At the very least, Mola suggests, “People who want to keep honeybees should ask themselves: Can I provide food and lots of it? Am I willing to upkeep my hives and check for disease? Am I willing to adapt to change?”
On the flip side, some wonder whether support of native bees could go the honey bee route. Could they be intentionally bred and domesticated?
Experts caution against that path. When some species of bumblebee were successfully domesticated to pollinate fruit trees, pathogens spread more quickly as a result, both to other bee species and among the bumblebees. According to CPW Pollinator Conservation Program Manager Adrian Carper, the recent wave of honey bee colony collapse just underscores the agricultural benefits of conserving native bee habitats, which can offer insurance against honey bee losses. Plus, crops like peppers, tomatoes, eggplant, squash and alfalfa are best (and sometimes only) pollinated by native pollinating insects, rather than honey bees.
But there are actions that can help. Restoring habitat is key for native bees, especially on the edges of cities and suburbs. Planting pesticide-free, flowering native plants in those areas can increase the range of those species little by little. People with lawns switch out turf for native flowers, making sure to plant a variety that will bloom at different times in the season.

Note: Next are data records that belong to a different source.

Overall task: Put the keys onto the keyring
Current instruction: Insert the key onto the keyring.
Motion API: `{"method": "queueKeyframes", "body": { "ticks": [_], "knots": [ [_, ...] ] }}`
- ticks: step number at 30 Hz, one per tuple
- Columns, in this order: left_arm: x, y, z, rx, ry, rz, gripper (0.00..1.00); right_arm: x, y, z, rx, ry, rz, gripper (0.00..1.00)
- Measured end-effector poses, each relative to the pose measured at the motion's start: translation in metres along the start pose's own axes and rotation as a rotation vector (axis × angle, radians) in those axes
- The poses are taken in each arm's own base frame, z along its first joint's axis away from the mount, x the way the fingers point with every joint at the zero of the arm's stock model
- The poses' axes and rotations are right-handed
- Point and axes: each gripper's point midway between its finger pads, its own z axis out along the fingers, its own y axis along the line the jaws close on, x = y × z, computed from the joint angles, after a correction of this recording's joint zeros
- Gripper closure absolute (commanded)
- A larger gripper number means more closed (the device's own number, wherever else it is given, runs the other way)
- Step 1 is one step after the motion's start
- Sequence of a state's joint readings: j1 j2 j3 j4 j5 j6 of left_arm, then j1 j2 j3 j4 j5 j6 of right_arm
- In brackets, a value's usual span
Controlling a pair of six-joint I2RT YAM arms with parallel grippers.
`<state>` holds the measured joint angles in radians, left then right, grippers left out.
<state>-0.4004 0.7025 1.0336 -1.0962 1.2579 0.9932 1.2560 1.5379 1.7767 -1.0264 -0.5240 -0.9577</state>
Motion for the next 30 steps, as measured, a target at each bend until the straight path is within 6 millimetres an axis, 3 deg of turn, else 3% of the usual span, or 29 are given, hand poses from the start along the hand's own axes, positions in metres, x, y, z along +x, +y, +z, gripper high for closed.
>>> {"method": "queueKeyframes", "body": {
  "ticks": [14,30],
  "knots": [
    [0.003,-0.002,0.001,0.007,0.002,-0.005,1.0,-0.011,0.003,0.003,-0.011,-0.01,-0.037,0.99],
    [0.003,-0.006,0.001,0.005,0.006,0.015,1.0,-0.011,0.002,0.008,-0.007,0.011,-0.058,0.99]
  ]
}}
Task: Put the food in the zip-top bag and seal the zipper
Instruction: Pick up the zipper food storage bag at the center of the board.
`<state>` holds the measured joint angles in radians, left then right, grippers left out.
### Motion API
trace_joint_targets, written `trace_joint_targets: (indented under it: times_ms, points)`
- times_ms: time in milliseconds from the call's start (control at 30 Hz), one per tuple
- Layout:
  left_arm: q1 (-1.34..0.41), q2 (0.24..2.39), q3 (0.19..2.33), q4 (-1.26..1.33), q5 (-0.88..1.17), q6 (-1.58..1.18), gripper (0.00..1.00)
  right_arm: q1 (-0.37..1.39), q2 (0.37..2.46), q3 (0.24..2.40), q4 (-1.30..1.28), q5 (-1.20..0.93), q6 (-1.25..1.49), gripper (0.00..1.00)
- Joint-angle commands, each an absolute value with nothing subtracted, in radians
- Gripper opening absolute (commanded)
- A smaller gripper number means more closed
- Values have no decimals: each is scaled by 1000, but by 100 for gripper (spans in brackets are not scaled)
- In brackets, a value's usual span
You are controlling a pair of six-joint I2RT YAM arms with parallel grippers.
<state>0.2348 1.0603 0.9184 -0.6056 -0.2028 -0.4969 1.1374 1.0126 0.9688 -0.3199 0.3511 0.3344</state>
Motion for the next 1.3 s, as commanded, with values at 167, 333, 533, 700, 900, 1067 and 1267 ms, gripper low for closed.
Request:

“Continuity is key,” says Mola. “A small amount of food continuously available is better for bees than a boom and bust cycle. And you can discourage your local parks department from installing honey beehives.”
As a small-scale beekeeper, Server is on the fence. She sees her honey business as a resource for her community. But she also makes sure to grow plants that will feed bumblebees and other wild species.
Server co-organizes the Niwot Honey Bee Harvest Festival, which celebrates not only honey bees but all pollinators; talks there have focused on bats, bumblebees, mushrooms, wasps, soil, and habitat biodiversity. “There's room for everybody," she says.
Happy landings
Montoya stands in one of her pollinator gardens, a “pocket park” that she convinced Boulder to let her build on a traffic diversion island in the Goss Grove neighborhood where she lives. She comes here several times a week to tend to the plants and watch native bees land on flowers she grew from seed.“This is why I got sick, to change my career. So the sickness served me," she says. "Otherwise, I'd still be practicing medicine, which was fine and good. But this serves my soul a lot more at this point in my life.”
She points to the houses in the neighborhood, explaining how she turned the block into a pollinator corridor. “All of these little gardens, in the houses that are privately owned, have little habitats in them that people had already created from either vegetables or native plants,” she explains.
One summer, Montoya went around to plant nurseries and asked them to donate end-of-season native plants to her cause. She planted some in the pocket parks, and wheeled others around the neighborhood in a wagon, knocking on doors and showing her neighbors how to plant them.
She asked them to volunteer in the new pollinator garden, too. “People bought into it. And they started coming. And every time they came, I felt like I needed to teach them something,” says Montoya. “So I did bee house building. I did native bee classes in the park. I did how to trim a shrub. I did how to plant a plant. Anything I learned, I went and taught them.”
While she is still worried about this country's reliance on honey bees, she remains hopeful about the future. “In the beginning, I felt very defensive about it. And I went at it from the point of view of us versus them," she admits. Now, she realizes, “we are all in this together. What can we do to come up with a healthy solution? We all want healthy habitat. I hope that we can all come to a place where we are all working together to try and solve the dilemma.”